Le Camarade Karamoko Traoré a encouragé l’UNOWAS à être un véritable instrument de proximité et de diplomatie préventive, pour construire un dialogue solide entre les États et le siège de l’ONU, en se nourrissant d’informations venant des acteurs du terrain.

« On constate malheureusement que nos organisations, se fondant sur des principes, font des mauvais diagnostics et se nourrissent de faux rapports et cela ne peut qu’aboutir à des mauvaises solutions et à des échecs. Il faut un débat de fond pour revoir l’architecture, les principes, les approches et même les acteurs de nos organisations, pour un changement de perception sur les Africains et leurs pays qui sont souverains avant tout », a déclaré le ministre Karamoko Jean Marie Traoré au cours des échanges.

Présentant le contexte du Burkina Faso et de la Confédération des États du Sahel, le ministre des Affaires étrangères a indiqué à la responsable onusienne que l’arrivée des régimes militaires est consécutive à des frustrations constatées sur le terrain, les présidents des trois pays ayant eux-mêmes combattu au front.

Par conséquent, la priorité pour ces trois pays, notamment le Burkina Faso, le Mali et le Niger, n’est pas la tenue d’élections, mais plutôt la sécurisation de leurs espaces pour le bonheur des populations.

« Si nos dirigeants étaient intéressés par le pouvoir, ils auraient pu après les coups d’État, organiser rapidement les élections, les gagner et s’installer tranquillement. Mais leur priorité étant la sécurité de leurs pays, ils ont tout de suite procédé à un renforcement des capacités opérationnelles des armées de leurs pays », explique le Chef de la diplomatie burkinabè.

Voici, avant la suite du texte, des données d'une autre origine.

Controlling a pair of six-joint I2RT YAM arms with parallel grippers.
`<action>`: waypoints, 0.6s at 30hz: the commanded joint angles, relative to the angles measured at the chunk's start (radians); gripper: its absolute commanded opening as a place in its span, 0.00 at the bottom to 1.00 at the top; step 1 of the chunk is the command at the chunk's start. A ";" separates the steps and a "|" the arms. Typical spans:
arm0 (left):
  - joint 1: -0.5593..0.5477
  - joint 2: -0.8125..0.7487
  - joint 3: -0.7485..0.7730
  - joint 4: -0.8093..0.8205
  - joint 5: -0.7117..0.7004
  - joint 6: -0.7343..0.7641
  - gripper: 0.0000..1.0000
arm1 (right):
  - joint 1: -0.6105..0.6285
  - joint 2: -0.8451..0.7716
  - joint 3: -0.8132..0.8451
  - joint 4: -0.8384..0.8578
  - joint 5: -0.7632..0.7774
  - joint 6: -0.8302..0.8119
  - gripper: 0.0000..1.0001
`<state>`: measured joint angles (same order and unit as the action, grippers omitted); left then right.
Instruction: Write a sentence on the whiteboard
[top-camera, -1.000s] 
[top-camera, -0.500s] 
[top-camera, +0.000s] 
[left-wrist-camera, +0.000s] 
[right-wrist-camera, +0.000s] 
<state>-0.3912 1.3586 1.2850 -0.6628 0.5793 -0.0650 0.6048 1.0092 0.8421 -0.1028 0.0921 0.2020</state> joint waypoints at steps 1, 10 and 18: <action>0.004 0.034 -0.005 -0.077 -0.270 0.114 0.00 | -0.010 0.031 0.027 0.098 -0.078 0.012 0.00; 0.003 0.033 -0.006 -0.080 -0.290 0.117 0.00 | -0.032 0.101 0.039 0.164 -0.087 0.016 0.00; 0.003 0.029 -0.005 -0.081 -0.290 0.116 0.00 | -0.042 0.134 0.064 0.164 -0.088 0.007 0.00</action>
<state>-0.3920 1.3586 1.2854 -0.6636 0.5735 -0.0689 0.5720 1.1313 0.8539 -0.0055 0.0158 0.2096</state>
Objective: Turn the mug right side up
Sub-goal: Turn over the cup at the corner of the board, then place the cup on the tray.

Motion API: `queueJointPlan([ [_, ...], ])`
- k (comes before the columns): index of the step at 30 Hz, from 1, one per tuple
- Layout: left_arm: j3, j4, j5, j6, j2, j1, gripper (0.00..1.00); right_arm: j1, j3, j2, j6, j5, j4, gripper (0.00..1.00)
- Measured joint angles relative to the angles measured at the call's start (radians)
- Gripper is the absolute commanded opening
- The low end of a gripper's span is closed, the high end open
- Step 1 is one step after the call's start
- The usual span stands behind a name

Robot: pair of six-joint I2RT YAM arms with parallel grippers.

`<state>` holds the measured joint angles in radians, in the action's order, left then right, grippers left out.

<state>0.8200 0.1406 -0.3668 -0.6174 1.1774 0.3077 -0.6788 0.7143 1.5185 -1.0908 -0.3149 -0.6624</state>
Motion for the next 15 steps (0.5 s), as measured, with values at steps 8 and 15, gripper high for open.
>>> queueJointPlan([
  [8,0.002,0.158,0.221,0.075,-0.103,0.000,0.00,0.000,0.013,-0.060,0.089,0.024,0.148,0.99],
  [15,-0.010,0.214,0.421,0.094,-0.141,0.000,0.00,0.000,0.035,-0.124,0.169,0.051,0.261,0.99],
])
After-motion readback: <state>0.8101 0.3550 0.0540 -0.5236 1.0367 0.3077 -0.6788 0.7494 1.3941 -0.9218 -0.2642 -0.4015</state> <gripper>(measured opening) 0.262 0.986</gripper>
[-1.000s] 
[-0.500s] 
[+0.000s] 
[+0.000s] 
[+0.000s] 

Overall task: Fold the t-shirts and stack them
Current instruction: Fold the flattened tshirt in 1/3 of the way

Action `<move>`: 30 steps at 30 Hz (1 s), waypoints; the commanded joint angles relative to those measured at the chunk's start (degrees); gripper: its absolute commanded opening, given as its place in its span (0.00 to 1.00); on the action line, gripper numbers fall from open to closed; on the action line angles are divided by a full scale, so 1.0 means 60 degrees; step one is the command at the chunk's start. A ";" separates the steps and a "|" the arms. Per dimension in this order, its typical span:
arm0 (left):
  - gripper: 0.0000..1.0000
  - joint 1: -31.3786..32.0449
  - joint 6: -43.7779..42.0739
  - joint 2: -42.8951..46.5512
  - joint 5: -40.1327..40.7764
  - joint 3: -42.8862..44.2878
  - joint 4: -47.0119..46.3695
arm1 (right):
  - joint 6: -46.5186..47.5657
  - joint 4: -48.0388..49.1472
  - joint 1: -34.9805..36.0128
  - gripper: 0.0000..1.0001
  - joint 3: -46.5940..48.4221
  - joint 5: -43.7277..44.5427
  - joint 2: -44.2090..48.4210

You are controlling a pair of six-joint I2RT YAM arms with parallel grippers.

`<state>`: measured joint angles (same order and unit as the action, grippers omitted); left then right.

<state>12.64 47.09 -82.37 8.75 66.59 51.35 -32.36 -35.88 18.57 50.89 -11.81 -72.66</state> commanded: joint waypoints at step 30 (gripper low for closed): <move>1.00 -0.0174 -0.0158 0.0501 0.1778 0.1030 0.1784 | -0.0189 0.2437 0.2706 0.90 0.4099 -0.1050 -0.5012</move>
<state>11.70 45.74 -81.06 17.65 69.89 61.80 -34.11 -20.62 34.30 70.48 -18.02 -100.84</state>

Il a d’ailleurs fait remarquer que les avancées notables enregistrées par les pays de la Confédération AES dans une dynamique endogène ne sont pas reconnues par certains partenaires.

« On peut ne pas nous féliciter, mais dites au moins ce qui est juste et vrai dans nos pays, car de cela dépendra aussi la crédibilité de ces organisations dont les agissements laissent souvent entrevoir une complicité avec le colon qui veut prolonger sa domination sur nous », a martelé le Camarade ministre des Affaires étrangères.

Le ministre a ainsi invité les Nations Unies à intégrer pleinement ces nouvelles réalités dans son analyse de la région et à adapter son accompagnement aux choix souverains des États, dans un esprit d’écoute et de concertation.

À propos des actions et des interventions du Bureau régional des Nations Unies pour l’Afrique de l’Ouest et le Sahel, le patron de la diplomatie burkinabè reconnaît un acteur de proximité qui accompagne les efforts des pays pour un partenariat fructueux avec le siège de l’ONU.